Fertility is defined as the number of living children a woman (married or unmarried) gives birth to during her lifetime. If, in a breeding population, IQ (and therefore g) is consistently correlated with fertility, it will have a compounded effect on the trend of the population’s mean IQ in each generation — an increasing trend if the correlation is positive, a decreasing trend if it is negative (referred to as positive or negative selection for the trait). This consequence naturally follows from the fact that mothers’ and children’s IQs are correlated, certainly genetically and usually environmentally.

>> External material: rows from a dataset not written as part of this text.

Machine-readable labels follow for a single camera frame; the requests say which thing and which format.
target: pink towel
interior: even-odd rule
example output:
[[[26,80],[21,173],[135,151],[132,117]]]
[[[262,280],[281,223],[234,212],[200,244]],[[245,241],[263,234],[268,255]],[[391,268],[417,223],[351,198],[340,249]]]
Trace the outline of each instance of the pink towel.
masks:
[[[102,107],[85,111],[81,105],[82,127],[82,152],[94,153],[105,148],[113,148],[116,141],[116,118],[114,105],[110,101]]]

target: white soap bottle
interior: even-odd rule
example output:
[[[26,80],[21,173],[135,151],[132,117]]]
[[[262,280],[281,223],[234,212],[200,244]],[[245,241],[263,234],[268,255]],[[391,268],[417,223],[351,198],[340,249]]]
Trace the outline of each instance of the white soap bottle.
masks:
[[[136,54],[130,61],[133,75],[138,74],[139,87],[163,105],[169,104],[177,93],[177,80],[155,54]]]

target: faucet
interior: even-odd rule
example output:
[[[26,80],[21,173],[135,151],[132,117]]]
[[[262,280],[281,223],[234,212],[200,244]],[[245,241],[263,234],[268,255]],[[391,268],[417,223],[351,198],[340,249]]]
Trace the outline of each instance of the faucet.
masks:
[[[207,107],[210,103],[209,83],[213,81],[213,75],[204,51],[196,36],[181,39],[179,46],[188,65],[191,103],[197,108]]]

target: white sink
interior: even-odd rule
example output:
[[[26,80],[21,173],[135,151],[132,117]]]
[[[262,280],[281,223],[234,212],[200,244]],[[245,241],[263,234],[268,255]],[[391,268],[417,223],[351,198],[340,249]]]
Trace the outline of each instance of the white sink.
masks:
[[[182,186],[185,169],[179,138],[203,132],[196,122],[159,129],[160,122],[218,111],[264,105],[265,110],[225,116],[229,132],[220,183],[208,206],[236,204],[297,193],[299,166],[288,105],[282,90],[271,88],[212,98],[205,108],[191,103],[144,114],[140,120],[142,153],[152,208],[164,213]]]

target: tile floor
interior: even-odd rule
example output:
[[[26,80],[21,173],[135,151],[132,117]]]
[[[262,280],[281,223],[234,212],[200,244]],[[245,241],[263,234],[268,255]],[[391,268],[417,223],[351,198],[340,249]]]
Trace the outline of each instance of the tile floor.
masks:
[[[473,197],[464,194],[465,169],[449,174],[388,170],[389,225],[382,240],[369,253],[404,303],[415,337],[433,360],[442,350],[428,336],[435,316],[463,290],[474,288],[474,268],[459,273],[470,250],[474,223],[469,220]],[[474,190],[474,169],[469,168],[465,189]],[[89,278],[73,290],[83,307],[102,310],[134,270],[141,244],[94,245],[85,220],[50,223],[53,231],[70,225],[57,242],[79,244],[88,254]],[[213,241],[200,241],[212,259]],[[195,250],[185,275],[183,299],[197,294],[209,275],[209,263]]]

If IQ were more negatively correlated with fertility in one population than in another (for example, the American black and white populations), over two or more generations the difference between the two populations’ mean IQs would be expected to diverge increasingly in each successive generation. Since some part of the total IQ variance within each population is partly genetic (i.e., the heritability), the intergenerational divergence in population means would also have to be partly genetic. It could not be otherwise, unless one assumed that the mother-child correlation for IQ is entirely environmental (an assumption that has been conclusively ruled out by adoption studies). Therefore, in each successive generation, as long as there is a fairly consistent difference in the correlation between IQ and fertility for the black and white populations, some part of the increasing mean group difference in IQ is necessarily genetic. If fertility is negatively correlated with a desirable trait that has a genetic component, IQ for example, the trend is called dysgenic; if positively correlated, eugenic.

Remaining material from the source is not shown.